This Might Be Big: IDG Enters Content Marketing

As one of the few acknowledged leaders and innovators in B2B publishing, IDG seems always to know when to act on industry trends. The publisher of titles like Computerworld and CIO was a pioneer in China and Web-first publishing. Now the company’s IDG Enterprise unit has announced it will dive into content marketing. The significance of this development will depend on its implementation, but it has the potential to set off a huge shift in the way B2B publishers operate.

In a press release last Tuesday, IDG explained that it’s new project, called “Strategic Content Services,” will “support the growing ‘vendor-as-publisher’ model” (publisher-speak for content marketing). Exactly what IDG’s “content development and content optimization services” will consist of is obscured by the typical press release jargon. But it appears that they will be offering a wide range of content strategy consulting, content creation, and software tools.

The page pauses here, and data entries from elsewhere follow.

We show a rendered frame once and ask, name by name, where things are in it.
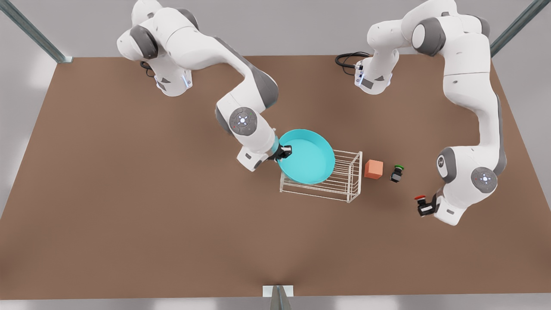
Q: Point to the red button switch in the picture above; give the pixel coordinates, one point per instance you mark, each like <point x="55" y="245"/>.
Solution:
<point x="420" y="199"/>

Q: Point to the turquoise plate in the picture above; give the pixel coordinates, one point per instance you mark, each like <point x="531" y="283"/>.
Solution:
<point x="308" y="157"/>

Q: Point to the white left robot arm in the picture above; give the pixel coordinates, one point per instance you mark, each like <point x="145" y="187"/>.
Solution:
<point x="467" y="77"/>

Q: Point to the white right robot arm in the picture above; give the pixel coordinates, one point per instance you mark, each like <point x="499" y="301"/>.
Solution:
<point x="193" y="47"/>

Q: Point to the orange cube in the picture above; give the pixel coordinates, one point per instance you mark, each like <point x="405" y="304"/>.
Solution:
<point x="373" y="169"/>

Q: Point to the green button switch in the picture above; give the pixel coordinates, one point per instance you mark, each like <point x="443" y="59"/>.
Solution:
<point x="397" y="173"/>

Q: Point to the silver frame post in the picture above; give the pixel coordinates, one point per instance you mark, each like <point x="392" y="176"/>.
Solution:
<point x="279" y="298"/>
<point x="32" y="30"/>
<point x="514" y="26"/>

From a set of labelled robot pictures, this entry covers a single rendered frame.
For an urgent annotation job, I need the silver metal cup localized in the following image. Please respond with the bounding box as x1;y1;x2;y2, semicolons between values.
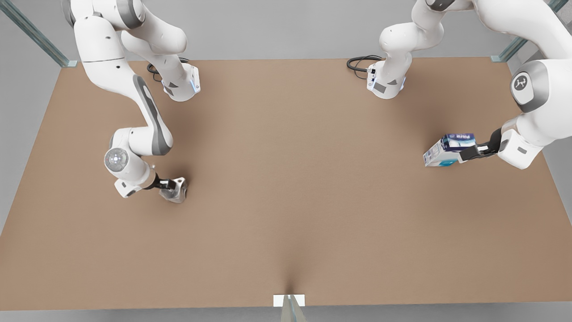
160;177;187;204

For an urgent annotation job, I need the blue and white carton box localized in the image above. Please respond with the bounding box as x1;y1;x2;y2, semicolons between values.
423;133;477;167

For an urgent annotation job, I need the black cable loop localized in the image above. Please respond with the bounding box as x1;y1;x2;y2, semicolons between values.
347;55;384;80
147;57;190;83

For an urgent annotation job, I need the silver frame post white foot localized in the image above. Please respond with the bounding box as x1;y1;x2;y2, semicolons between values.
273;294;307;322

What makes this meaningful is the fact that IDG is in essence recognizing the irrelevance of its own media vehicles, at least for some of its potential advertisers.  It’s a big step beyond traditional custom publishing, which is nothing new for IDG. In that old model, the publisher is essentially saying to its customers, “You know nothing about publishing. Let us do it for you.”

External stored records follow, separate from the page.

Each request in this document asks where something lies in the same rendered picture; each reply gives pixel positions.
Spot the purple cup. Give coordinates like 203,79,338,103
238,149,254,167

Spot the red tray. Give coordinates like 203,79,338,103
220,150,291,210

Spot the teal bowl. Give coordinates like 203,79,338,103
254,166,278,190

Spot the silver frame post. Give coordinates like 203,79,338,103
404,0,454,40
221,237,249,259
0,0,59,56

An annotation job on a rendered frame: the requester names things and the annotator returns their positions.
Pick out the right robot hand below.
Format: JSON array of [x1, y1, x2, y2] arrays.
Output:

But now, IDG is saying something very different: “You can do your own publishing. Here’s how.”

I don’t know whether Joe Pulizzi can be given any credit for IDG’s decision, but it mirrors his advice to publishers two years ago to choose “between trying to grow top line revenue within a business model that used to work well, but will be challenging to grow in the future – or – giving in to the new buyer behavior and help teach traditional businesses how to become their own publishers.”

Sometimes initiatives like IDG’s just fizzle out, other times they spark a revolution. It will be interesting to see which way this one goes.